### PROBLEM DESCRIPTION
Within this material, how many lines have the string "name" in them? The answer is a number, with nothing added.

(COLLECTED MATERIAL begins)

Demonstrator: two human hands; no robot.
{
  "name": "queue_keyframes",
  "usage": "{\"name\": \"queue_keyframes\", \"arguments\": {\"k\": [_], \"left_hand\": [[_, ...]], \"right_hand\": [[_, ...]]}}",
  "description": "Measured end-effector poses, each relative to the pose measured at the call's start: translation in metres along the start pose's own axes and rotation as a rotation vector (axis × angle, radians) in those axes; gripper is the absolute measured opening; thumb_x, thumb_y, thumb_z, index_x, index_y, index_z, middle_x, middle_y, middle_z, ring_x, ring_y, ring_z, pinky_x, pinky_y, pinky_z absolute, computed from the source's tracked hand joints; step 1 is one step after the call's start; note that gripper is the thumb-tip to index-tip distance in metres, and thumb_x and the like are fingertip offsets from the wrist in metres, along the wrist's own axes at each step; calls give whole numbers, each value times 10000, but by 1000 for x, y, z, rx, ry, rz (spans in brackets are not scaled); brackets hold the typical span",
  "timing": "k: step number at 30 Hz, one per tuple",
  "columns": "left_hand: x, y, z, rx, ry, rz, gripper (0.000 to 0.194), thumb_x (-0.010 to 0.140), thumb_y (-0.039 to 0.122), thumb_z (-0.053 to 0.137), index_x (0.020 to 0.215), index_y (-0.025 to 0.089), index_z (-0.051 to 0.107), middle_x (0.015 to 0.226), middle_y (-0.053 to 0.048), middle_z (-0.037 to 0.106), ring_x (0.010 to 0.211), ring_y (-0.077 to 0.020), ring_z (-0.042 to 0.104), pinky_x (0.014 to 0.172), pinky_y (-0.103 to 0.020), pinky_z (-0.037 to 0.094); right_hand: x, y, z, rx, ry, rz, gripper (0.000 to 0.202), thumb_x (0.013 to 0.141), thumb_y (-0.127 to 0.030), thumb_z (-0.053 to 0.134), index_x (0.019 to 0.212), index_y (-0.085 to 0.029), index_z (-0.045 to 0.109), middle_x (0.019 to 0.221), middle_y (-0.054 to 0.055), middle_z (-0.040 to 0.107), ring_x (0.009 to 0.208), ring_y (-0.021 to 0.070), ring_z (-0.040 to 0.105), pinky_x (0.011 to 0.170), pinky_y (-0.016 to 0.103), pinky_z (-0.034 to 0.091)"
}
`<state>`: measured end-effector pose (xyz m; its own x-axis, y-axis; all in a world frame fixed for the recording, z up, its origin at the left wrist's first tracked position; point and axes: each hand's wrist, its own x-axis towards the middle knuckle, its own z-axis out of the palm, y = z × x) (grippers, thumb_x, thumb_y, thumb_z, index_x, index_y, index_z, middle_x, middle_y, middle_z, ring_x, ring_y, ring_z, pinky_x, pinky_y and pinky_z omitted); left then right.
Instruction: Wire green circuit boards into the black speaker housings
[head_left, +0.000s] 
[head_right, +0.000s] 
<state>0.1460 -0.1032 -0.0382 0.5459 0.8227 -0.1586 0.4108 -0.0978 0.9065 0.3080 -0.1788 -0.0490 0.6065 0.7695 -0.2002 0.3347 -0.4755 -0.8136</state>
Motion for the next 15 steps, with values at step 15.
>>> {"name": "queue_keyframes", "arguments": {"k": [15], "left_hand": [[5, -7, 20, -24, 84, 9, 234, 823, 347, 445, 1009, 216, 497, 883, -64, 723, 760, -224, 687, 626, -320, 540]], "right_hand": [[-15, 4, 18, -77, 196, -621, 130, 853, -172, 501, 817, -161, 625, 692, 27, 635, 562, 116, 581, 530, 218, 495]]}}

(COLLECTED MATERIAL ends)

### RESULT FOR THIS EXERCISE
3